[[ GIVEN ENTRIES, beginning ]]

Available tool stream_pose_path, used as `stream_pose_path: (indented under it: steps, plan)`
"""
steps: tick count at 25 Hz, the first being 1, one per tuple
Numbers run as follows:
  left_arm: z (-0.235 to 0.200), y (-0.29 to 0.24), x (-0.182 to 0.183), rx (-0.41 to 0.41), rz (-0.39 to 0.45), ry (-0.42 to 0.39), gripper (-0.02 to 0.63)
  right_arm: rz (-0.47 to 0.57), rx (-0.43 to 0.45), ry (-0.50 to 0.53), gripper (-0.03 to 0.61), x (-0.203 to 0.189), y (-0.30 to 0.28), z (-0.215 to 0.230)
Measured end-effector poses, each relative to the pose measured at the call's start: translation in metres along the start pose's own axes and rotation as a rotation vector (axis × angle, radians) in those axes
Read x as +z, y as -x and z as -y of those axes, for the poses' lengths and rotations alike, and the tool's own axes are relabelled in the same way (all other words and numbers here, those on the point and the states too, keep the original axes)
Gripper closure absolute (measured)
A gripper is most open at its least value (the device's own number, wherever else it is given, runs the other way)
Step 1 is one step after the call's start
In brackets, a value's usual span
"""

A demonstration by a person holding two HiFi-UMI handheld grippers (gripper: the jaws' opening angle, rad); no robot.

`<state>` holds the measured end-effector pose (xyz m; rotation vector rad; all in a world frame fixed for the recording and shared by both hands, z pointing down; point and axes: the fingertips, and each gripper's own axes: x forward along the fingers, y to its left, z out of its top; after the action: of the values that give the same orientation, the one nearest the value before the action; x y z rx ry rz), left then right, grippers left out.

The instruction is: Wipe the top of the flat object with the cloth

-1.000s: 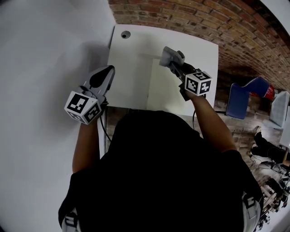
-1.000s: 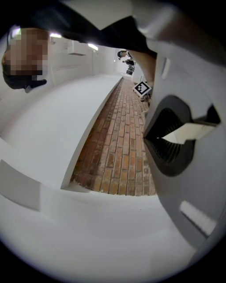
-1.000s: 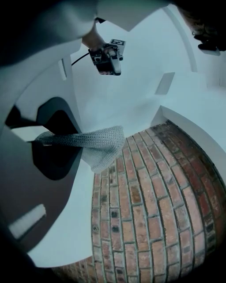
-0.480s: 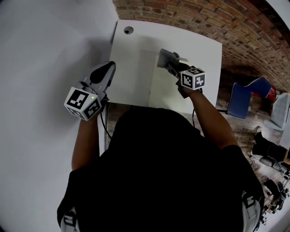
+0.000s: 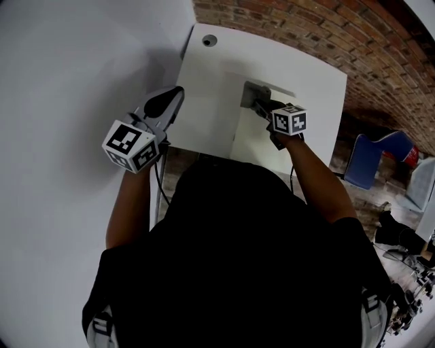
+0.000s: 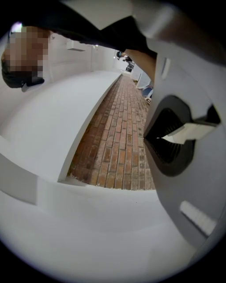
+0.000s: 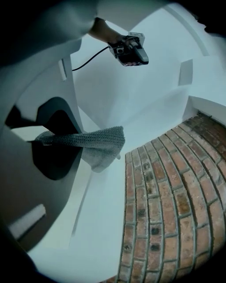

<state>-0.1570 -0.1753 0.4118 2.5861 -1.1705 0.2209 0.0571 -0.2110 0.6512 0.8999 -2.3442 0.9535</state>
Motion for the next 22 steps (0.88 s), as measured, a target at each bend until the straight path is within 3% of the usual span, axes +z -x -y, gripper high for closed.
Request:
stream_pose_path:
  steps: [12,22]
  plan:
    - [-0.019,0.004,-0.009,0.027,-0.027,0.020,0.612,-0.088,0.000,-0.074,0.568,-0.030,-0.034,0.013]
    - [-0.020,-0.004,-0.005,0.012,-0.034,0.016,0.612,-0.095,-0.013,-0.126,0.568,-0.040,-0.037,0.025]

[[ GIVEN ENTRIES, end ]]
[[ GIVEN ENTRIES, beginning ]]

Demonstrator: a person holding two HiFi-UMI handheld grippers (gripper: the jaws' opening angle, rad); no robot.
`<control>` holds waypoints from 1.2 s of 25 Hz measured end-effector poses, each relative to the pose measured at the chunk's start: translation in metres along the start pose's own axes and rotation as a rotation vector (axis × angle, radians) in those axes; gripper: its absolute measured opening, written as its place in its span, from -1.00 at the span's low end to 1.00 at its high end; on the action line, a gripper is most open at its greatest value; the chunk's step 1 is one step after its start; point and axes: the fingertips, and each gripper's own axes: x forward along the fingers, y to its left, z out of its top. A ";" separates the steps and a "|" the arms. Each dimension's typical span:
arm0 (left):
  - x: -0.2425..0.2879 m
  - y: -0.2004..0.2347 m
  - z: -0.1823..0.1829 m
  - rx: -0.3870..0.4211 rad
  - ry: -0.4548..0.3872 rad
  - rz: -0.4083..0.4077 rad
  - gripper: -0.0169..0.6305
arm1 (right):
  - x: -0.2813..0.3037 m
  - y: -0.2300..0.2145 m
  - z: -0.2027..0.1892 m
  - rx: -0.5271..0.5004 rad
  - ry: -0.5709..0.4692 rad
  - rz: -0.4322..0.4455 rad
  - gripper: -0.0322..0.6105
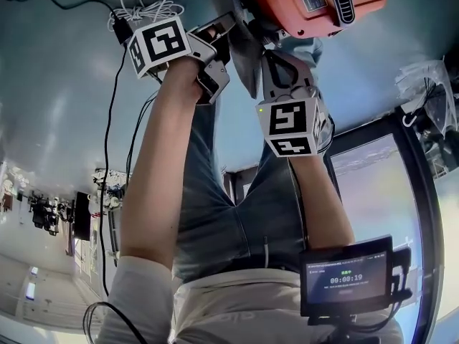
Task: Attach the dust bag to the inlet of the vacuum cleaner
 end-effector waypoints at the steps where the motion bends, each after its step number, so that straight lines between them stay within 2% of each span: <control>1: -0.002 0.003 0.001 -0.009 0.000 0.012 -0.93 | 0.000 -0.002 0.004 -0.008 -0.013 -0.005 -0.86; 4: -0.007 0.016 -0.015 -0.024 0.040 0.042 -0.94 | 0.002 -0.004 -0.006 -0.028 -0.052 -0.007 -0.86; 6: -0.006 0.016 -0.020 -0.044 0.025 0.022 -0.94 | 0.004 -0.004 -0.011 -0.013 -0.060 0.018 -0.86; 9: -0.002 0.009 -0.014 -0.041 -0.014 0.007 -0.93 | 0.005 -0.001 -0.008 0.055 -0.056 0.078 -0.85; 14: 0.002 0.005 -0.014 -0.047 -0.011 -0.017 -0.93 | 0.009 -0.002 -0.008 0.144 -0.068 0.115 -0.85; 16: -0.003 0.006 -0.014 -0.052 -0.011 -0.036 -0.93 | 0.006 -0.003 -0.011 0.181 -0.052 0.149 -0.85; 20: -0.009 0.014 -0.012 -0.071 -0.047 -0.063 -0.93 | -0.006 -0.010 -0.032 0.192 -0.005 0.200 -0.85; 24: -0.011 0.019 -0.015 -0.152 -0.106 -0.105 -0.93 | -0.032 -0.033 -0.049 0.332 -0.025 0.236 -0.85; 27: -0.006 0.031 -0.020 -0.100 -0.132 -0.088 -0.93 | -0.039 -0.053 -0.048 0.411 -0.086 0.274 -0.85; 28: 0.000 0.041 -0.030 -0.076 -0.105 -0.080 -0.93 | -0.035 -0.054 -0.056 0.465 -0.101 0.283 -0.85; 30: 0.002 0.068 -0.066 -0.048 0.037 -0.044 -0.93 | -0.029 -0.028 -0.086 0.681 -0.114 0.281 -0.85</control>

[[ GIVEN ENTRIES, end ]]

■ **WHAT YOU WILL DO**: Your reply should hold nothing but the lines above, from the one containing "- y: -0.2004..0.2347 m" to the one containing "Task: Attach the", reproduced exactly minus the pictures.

■ **RESULT OF THIS TASK**:
  - y: -0.2004..0.2347 m
  - z: -0.1823..0.1829 m
  - rx: -0.3870..0.4211 rad
  - ry: -0.4548..0.3872 rad
  - rz: -0.4083..0.4077 rad
  - gripper: -0.0169..0.6305
arm1 (right):
  - x: -0.2813..0.3037 m
  - y: -0.2300..0.2145 m
  - z: -0.2027..0.1892 m
  - rx: -0.5271..0.5004 rad
  - ry: -0.5709..0.4692 rad
  - rz: -0.4322..0.4455 rad
  - gripper: -0.0322..0.6105
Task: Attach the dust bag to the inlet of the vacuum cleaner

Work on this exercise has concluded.